During repair of DNA double-strand breaks, resection of DNA ends influences how these lesions will be repaired. If resection is activated, the break will be channeled through homologous recombination; if not, it will be simply ligated using the non-homologous end-joining machinery. Regulation of resection relies greatly on modulating CtIP, which can be done by modifying: i) its interaction partners, ii) its post-translational modifications, or iii) its cellular levels, by regulating transcription, splicing and/or protein stability/degradation. Here, we have analyzed the role of ALC1, a chromatin remodeler previously described as an integral part of the DNA damage response, in resection. Strikingly, we found that ALC1 affects resection independently of chromatin remodeling activity or its ability to bind damaged chromatin. In fact, it cooperates with the RNA-helicase eIF4A1 to help stabilize the most abundant splicing form of CtIP mRNA. This function relies on the presence of a specific RNA sequence in the 5' UTR of CtIP. Therefore, we describe an additional layer of regulation of CtIP-at the level of mRNA stability through ALC1 and eIF4A1.

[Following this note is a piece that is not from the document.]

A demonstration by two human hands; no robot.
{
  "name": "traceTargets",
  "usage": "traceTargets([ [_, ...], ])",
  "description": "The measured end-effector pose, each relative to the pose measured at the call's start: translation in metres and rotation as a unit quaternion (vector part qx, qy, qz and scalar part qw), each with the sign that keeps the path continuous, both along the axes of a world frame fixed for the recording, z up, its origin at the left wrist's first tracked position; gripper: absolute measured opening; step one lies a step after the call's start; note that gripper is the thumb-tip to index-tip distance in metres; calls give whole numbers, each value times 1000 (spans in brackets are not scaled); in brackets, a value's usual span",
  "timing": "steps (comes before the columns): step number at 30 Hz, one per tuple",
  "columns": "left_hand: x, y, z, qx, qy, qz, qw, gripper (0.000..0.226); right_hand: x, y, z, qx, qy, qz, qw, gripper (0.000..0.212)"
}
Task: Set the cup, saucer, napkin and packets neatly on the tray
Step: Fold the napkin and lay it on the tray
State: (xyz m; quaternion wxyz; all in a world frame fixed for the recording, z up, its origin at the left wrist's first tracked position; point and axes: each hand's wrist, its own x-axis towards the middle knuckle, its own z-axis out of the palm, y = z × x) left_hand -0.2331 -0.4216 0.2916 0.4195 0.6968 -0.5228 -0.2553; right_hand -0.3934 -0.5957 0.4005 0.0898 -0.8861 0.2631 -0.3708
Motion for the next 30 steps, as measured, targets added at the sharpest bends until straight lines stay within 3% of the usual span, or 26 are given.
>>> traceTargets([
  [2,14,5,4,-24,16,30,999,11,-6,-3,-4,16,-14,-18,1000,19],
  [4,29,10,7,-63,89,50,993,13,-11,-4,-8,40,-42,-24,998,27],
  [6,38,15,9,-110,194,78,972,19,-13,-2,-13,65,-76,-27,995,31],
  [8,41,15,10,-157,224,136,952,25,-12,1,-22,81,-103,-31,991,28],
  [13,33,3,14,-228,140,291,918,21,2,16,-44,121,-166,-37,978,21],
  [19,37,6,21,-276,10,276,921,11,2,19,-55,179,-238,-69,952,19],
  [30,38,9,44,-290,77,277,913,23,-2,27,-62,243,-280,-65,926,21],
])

在 DNA 双链断裂的修复过程中,DNA 末端的切除会影响这些损伤的修复方式。如果激活了切除,断裂将通过同源重组进行修复;如果没有,它将通过非同源末端连接机制简单地连接。切除的调节在很大程度上依赖于 CtIP 的调节,这可以通过修饰:i)其相互作用伙伴,ii)其翻译后修饰,或 iii)通过调节转录、剪接和/或蛋白稳定性/降解来调节其细胞水平。在这里,我们分析了先前被描述为 DNA 损伤反应的组成部分的染色质重塑因子 ALC1 在切除中的作用。令人惊讶的是,我们发现 ALC1 独立于染色质重塑活性或其结合受损染色质的能力影响切除。事实上,它与 RNA 解旋酶 eIF4A1 合作,帮助稳定 CtIP mRNA 中最丰富的剪接形式。该功能依赖于 CtIP 5'UTR 中存在特定的 RNA 序列。因此,我们通过 ALC1 和 eIF4A1 描述了 CtIP 稳定性的另一个调节层次。